Vers quel horizon

Son esprit casanier le poussait souvent à rester chez lui, dans son quotidien, ses repères, ce qu’il était sûr d’aimer. Ce cocon était synonyme pour lui de sécurité, de plaisir de l’introspection dans un cadre sans surprise. Ce n’est pas que l’extérieur l’effrayait mais partager son temps avec lui-même lui convenait. Il ne se fâchait pas, était en accord, demeurait paisible. L’extérieur pouvait le perturber, secouer sa routine, troubler son ennui. Contrairement à beaucoup de personnes qui redoutaient l’ennui, lui appréciait cet état dans lequel il se reconnaissait, dans lequel il pouvait rêver comme bon lui semblait, se perdre dans des souvenirs réels ou qu’il arrivait à se fabriquer avec comme compagne son imagination. Il n’était pas vraiment contre la nouveauté et l’action mais pas vraiment pour non plus. L’espoir et les perspectives ne l’attiraient pas particulièrement.

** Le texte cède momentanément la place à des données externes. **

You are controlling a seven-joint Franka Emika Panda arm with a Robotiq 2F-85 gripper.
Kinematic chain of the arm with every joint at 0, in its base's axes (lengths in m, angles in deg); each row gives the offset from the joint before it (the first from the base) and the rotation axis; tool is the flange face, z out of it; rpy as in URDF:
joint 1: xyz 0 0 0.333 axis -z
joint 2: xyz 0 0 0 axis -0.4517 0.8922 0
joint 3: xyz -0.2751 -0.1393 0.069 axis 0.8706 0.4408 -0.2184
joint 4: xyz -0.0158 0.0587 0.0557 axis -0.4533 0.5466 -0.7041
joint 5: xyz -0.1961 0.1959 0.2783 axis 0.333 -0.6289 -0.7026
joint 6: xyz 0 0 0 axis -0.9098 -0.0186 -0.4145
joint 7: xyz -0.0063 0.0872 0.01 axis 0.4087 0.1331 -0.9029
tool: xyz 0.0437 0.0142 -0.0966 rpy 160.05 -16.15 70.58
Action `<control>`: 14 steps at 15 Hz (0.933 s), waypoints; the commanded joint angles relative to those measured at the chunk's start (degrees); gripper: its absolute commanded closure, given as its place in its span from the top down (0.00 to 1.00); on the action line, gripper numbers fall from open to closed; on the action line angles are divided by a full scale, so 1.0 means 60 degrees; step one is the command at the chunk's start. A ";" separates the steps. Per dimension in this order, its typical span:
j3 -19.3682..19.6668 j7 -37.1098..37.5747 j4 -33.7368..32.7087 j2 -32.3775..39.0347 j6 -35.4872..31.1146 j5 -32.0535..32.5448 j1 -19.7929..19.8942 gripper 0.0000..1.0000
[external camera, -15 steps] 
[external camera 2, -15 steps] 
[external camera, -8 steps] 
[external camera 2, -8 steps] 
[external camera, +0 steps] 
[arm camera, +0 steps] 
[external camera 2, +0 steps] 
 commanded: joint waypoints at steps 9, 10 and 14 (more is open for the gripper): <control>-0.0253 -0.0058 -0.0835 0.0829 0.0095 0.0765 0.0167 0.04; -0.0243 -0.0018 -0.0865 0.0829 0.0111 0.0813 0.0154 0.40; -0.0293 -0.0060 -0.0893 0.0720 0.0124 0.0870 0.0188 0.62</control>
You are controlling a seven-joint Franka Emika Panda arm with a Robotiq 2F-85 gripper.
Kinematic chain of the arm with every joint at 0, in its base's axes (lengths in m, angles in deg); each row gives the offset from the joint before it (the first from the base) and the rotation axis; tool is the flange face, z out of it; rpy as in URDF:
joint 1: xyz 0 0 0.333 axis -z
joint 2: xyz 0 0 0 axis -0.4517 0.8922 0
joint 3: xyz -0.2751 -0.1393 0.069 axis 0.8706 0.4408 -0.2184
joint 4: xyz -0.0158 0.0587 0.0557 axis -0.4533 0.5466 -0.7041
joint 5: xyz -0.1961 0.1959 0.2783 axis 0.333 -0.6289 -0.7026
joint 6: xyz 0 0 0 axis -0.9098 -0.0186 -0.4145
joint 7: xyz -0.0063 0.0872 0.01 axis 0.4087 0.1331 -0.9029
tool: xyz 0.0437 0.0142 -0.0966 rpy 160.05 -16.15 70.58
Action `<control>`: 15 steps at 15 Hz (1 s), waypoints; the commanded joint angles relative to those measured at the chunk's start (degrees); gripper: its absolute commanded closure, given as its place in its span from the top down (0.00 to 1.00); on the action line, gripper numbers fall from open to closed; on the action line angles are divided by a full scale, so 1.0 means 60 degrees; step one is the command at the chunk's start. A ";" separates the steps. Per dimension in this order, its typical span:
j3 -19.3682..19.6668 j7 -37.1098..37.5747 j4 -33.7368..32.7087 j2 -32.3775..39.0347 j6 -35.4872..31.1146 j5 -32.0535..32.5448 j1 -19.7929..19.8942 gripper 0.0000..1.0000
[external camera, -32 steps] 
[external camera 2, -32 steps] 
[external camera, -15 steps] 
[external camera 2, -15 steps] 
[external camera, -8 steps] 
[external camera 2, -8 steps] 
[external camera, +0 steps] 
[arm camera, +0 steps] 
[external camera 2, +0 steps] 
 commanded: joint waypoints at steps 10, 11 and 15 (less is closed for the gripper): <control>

Une vie en panoramique, il n’aurait pas vraiment su quoi en faire. Il n’avait pas cette volonté, cette envie d’inconnu. L’espoir n’était pas un sentiment qui l’habitait. Il rêvait, oui, mais de ce qu’il possédait déjà. L’immeuble en face de son appartement était très haut, bouchait son horizon. Il voyait à peine les nuages. Rester volets fermés, dans l’obscurité, dans cet appartement sombre ayant parfois l’aspect d’une cave entourée de murs lui permettait de réfléchir à sa vie. Sa vie passée qui ne ressemblait en rien à celle d’aujourd’hui. Cette vie qui lui paraissait, à l’époque, plus conforme à celle de ses contemporains avec des projets de vie, de vie à deux, puis à trois ou quatre, de situation professionnelle confortable, de voyages, de vie matérielle idéale dans une société de consommation. Il en était revenu après beaucoup de désillusions et d’opportunités manquées. Pour qui, pour quoi toutes ces choses, cette ligne d’horizon à observer et à vouloir atteindre. Toujours plus haut, toujours plus loin, toujours plus mais plus de quoi ? Il s’était perdu, sans boussole, sans sa boussole intérieure. Il avait alors décidé, dans la difficulté, de revenir à lui, à ce qu’il était et s’en rapprocher pour ne plus s’égarer.